Mme Yagoubi estime que la charge mentale des femmes explique en partie leur absence marquée dans le monde des technologies. Puisque le fardeau domestique repose souvent sur leurs épaules plutôt que sur celles des hommes, il devient plus décourageant pour elles de s’intéresser à des champs d’intérêt considérés comme complexes ou comme plus adéquats pour les hommes.
S’ajoute à cela, selon ONU Femmes, la « sous-représentation dans la création, l’utilisation et la réglementation des technologies », qui décourage des femmes d’aller vers un milieu où elles sont peu ou mal représentées.
En 2021, une recherche du Center for Equity, Gender and Leadership montrait que sur 133 systèmes d’IA étudiés, 44% d’entre eux montraient des biais genrés qui ont des effets sur les femmes de différentes manières. L’IA donnerait un service de plus basse qualité à une utilisatrice, renforcerait des stéréotypes sur les femmes et présenterait des risques pour leur santé et sécurité physique, relève l’étude. Seulement 22% des professionnels en IA seraient des femmes, rapporte le World Economic Forum.
Quelle que soit la raison qui les pousse à s’éloigner du monde des technologies, l’absence des femmes fait en sorte « qu’elles (soient) en retard et qu’elles ne (puissent) pas se positionner dans des métiers et des innovations d’avenir. Donc, la moitié de la société, composée de femmes, ne va pas être représentée », déplore la doctorante.
En quête de solutions
« L’enjeu, c’est l’éducation. Je pense que le rôle des organismes intermédiaires qui assurent une médiation et un apprentissage numériques est très important.
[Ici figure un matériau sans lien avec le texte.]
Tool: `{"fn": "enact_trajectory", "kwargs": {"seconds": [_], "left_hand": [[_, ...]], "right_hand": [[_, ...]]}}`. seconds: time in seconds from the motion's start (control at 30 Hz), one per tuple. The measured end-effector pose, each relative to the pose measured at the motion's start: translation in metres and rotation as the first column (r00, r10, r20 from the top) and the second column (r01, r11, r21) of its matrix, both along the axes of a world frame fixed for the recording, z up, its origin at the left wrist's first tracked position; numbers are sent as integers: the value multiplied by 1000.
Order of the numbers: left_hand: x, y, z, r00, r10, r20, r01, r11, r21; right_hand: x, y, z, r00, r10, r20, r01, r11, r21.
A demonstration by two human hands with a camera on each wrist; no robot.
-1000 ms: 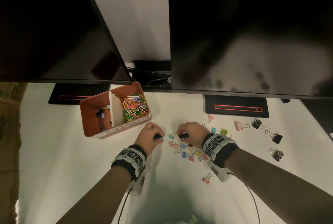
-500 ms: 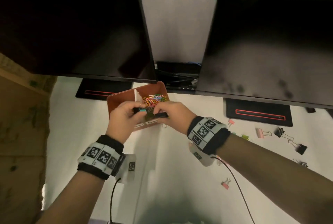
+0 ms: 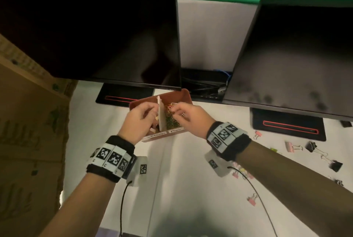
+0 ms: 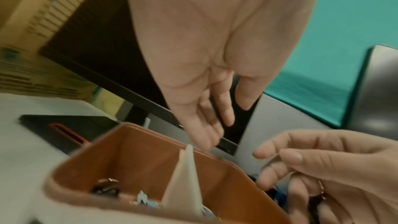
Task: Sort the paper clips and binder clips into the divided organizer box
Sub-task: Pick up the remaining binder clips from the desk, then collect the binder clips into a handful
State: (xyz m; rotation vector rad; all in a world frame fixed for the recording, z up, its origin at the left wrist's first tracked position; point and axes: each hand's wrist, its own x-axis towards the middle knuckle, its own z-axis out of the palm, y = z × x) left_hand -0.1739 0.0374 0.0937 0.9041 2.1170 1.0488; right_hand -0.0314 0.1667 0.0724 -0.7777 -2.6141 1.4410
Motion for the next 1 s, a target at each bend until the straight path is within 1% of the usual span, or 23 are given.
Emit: {"fn": "enact_trajectory", "kwargs": {"seconds": [0.07,0.13,0.23,0.3,0.37,0.4,0.5,0.53,0.57,0.6,0.67,0.73,0.87,0.93,1.0], "left_hand": [[24,9,-4,991,-135,-9,135,991,12],[51,21,-13,966,-259,-1,259,966,8],[96,41,-31,910,-415,-10,414,909,-37],[122,51,-49,861,-507,-38,501,859,-109],[144,59,-70,822,-570,-21,553,806,-211],[152,61,-80,808,-589,-8,564,778,-275],[167,62,-102,740,-672,-28,592,670,-448],[169,62,-106,710,-702,-59,594,642,-486],[171,62,-109,688,-719,-98,588,631,-506],[171,61,-111,683,-719,-127,578,638,-509],[171,60,-115,713,-688,-133,565,677,-471],[170,59,-116,758,-646,-89,563,717,-411],[169,56,-118,816,-577,-24,544,783,-300],[169,55,-118,845,-535,-9,511,812,-283],[169,56,-120,858,-514,-1,495,826,-270]], "right_hand": [[42,14,-11,998,-21,63,15,996,90],[86,27,-22,983,-67,169,38,985,170],[149,43,-39,920,-161,357,73,966,248],[181,50,-48,863,-231,449,115,956,271],[204,54,-55,819,-287,497,165,947,275],[212,56,-57,810,-300,504,177,945,276],[223,60,-64,818,-277,504,174,955,242],[224,62,-66,823,-259,505,167,961,220],[223,63,-68,830,-239,505,156,967,201],[221,64,-69,836,-218,504,140,972,187],[215,62,-72,850,-165,500,89,981,172],[206,56,-75,861,-92,500,7,986,169],[188,37,-82,860,10,509,-139,966,216],[182,32,-86,858,34,513,-169,961,220],[178,29,-89,875,31,484,-161,960,228]]}}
On pourrait, par exemple, les intégrer un peu plus dans les écoles », soutient Mme Yagoubi, qui prône la créativité au sein des méthodes d’apprentissage.
Le Mouvement montréalais, les filles et le code (MMFC), Girls Who Code (GWC), Grandir Sans Frontières (GSF), Printemps numérique, Girls/Ladies learning code, Kids Code Jeunesse (KCJ), le programme Code mobile; les initiatives sont nombreuses, mais méritent d’être davantage mises de l’avant dans le parcours scolaire des étudiantes, propose Mme Yagoubi. Dans son livre blanc elle souligne aussi que les établissements de formation qui tentent de rendre les TIC attrayantes pour les jeunes femmes, comme l’ÉTS et Lighthouse Labs, contribuent à changer l’image qu’elles se font des technologies.
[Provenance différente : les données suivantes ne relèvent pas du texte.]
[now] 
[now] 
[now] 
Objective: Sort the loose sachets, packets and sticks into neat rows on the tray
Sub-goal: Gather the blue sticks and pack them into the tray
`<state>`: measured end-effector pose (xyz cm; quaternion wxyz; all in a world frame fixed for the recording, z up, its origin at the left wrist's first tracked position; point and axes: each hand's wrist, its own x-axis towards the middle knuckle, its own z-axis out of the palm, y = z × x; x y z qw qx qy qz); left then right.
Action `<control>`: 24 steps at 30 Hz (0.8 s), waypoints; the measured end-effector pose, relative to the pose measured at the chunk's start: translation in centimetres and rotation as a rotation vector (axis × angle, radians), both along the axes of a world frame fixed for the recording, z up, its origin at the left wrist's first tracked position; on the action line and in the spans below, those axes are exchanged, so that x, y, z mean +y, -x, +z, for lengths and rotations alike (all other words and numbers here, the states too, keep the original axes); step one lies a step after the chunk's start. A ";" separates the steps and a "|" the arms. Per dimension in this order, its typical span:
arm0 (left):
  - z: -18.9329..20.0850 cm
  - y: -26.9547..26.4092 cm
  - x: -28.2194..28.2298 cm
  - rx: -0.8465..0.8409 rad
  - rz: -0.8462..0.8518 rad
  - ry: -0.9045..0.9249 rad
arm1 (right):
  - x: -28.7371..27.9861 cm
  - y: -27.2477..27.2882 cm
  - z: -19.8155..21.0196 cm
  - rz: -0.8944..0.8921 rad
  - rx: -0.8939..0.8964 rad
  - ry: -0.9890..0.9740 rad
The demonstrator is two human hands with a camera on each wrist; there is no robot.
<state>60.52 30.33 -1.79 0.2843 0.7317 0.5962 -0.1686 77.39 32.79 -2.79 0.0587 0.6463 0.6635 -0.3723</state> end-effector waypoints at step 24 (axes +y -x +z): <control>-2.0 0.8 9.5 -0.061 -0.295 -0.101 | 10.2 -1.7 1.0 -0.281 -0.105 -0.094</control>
Également, pour réduire le sentiment d’imposteur des femmes dans le monde des TIC, il faut non seulement qu’elles aient des modèles, mais aussi qu’elles se sentent représentées dans les technologies. Un nombre croissant de chercheurs appelle à l’utilisation de « données féministes » et à une meilleure inclusion des femmes dans toutes les étapes de création technologique.